_Task_: Please return every line in the following data that includes the string "grippers".

# # # # #

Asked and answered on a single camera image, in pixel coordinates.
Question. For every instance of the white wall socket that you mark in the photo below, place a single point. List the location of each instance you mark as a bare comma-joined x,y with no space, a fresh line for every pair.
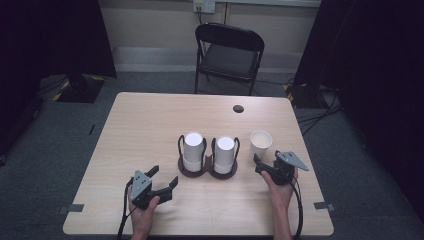
204,6

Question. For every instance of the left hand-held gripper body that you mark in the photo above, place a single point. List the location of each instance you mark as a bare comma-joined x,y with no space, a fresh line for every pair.
140,186

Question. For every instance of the dark curtain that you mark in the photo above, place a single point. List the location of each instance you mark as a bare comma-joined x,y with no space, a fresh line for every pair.
376,83
50,40

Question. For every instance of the grey tape strip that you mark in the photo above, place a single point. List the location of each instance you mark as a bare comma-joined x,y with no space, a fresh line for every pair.
324,206
71,208

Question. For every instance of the white paper cup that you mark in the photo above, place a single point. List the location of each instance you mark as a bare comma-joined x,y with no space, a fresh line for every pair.
261,141

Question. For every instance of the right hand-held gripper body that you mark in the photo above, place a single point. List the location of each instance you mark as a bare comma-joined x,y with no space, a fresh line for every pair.
288,161

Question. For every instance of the person's left hand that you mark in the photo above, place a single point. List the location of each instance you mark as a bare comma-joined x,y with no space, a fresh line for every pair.
142,218

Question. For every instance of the black stand base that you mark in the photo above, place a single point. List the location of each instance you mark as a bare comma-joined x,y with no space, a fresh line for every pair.
301,96
81,90

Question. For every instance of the black folding chair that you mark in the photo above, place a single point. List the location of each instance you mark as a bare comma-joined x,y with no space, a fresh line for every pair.
230,60

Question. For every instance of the person's right hand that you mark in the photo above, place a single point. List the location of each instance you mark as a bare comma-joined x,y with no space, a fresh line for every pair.
282,195

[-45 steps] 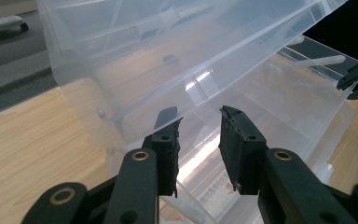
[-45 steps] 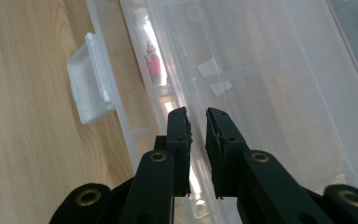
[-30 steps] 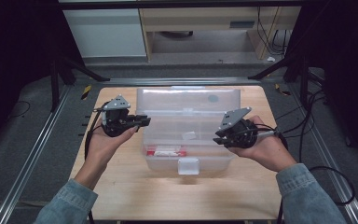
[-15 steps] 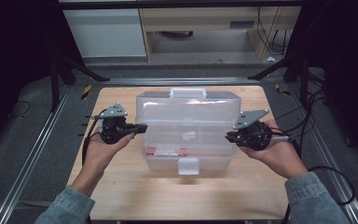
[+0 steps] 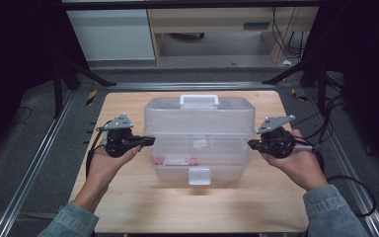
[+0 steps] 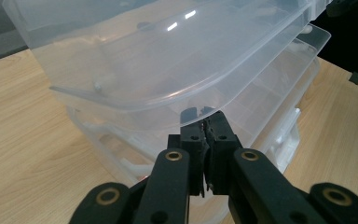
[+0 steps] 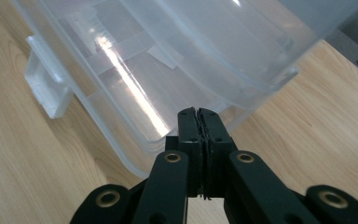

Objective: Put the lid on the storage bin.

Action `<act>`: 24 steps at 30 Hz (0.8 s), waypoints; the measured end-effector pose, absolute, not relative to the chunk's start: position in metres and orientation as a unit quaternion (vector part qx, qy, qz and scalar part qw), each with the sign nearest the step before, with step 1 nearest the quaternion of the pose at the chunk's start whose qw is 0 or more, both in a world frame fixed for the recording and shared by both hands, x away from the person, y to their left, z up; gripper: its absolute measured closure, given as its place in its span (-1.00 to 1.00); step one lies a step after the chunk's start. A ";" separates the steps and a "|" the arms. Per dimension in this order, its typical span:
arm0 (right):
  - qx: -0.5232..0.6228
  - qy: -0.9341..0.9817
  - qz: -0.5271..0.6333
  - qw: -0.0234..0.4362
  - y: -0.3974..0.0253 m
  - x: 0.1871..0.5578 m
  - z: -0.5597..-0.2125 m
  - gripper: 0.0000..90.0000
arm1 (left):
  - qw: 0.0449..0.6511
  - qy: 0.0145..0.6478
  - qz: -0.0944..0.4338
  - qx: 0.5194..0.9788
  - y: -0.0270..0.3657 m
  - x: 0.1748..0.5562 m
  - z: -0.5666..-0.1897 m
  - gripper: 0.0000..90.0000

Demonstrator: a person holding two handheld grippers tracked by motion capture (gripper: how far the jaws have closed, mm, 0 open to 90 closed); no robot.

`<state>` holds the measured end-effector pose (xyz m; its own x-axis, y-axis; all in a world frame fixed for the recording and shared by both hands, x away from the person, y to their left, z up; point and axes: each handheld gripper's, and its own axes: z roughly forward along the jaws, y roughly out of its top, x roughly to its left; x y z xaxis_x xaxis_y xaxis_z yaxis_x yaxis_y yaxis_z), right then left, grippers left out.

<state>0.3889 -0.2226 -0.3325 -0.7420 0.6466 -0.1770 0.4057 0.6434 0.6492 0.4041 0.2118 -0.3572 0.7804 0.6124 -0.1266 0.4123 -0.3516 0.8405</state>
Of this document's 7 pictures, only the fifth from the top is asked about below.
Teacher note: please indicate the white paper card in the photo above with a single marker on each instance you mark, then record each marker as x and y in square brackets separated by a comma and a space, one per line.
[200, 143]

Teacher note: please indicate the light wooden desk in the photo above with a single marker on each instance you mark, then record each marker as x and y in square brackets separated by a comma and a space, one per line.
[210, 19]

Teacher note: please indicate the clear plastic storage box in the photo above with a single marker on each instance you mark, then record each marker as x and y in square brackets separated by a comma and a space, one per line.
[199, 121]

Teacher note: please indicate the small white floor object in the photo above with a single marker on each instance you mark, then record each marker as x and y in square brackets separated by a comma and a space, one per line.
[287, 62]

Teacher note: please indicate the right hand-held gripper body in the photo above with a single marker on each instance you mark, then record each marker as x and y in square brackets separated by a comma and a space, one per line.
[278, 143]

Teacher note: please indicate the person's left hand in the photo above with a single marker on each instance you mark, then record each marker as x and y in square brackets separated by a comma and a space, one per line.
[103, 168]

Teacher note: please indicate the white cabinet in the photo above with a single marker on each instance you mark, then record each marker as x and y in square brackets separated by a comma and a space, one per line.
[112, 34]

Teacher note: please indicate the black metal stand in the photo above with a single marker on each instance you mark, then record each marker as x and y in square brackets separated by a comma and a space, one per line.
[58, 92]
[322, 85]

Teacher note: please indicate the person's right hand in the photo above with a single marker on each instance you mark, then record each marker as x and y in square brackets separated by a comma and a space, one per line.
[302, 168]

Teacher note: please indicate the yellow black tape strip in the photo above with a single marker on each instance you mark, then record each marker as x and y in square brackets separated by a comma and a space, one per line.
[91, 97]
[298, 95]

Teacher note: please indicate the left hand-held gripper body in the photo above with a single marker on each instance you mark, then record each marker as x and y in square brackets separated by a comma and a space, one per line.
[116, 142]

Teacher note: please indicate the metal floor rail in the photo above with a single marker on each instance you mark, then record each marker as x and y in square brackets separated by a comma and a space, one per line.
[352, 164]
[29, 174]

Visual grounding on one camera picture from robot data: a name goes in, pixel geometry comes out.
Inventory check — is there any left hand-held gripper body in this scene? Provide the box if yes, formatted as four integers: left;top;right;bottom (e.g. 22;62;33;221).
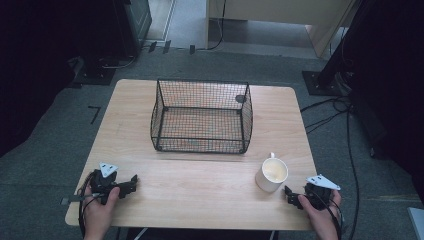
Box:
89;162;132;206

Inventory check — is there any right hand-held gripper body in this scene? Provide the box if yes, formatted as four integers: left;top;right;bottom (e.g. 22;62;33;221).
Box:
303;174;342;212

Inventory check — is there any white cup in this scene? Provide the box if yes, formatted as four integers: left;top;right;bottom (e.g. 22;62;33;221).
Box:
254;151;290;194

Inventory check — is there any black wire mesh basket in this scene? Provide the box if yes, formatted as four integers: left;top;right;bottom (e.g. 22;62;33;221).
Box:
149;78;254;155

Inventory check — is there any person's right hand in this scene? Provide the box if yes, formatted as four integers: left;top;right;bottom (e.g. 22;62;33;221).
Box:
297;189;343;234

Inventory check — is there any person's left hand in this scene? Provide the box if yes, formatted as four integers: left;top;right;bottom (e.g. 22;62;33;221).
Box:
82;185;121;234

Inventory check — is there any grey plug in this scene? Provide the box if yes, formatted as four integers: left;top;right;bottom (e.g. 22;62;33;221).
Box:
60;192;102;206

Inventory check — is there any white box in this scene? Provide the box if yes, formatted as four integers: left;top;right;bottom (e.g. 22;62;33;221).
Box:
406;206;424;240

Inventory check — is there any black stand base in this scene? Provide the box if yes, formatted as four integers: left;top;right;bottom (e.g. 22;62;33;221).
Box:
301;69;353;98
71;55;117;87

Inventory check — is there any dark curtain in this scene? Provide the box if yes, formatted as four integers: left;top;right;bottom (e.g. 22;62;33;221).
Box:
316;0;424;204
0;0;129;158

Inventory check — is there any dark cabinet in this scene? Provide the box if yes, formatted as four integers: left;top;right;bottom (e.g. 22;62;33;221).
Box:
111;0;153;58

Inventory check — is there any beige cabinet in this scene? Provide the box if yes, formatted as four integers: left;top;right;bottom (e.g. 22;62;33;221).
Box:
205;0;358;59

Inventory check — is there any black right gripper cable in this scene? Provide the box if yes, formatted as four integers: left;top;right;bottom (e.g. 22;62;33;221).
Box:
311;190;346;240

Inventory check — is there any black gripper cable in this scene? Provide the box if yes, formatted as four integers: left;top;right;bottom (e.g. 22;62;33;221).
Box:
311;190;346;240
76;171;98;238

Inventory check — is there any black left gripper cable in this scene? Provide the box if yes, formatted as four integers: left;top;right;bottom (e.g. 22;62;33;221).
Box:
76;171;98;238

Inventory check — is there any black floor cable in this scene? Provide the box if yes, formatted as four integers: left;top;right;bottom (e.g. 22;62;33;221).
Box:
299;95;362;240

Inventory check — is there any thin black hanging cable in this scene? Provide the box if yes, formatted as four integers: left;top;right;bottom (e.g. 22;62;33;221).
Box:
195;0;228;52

# # # # #

_Exercise result_:
Demonstrator: a person holding two handheld grippers tracked by motion capture (gripper: how far the jaws have closed, mm, 0 open to 90 closed); no robot.
`<state>` holds the measured end-effector pose (xyz m; its own x-axis, y-axis; all in a world frame fixed for the recording and shared by both hands, x away from the person, y to their left, z up; point and axes: each handheld gripper's, and its own axes: z roughly forward along the jaws, y roughly out of its top, x roughly to its left; x y z xaxis_x xaxis_y xaxis_z yaxis_x yaxis_y yaxis_z), right then left, grippers left out.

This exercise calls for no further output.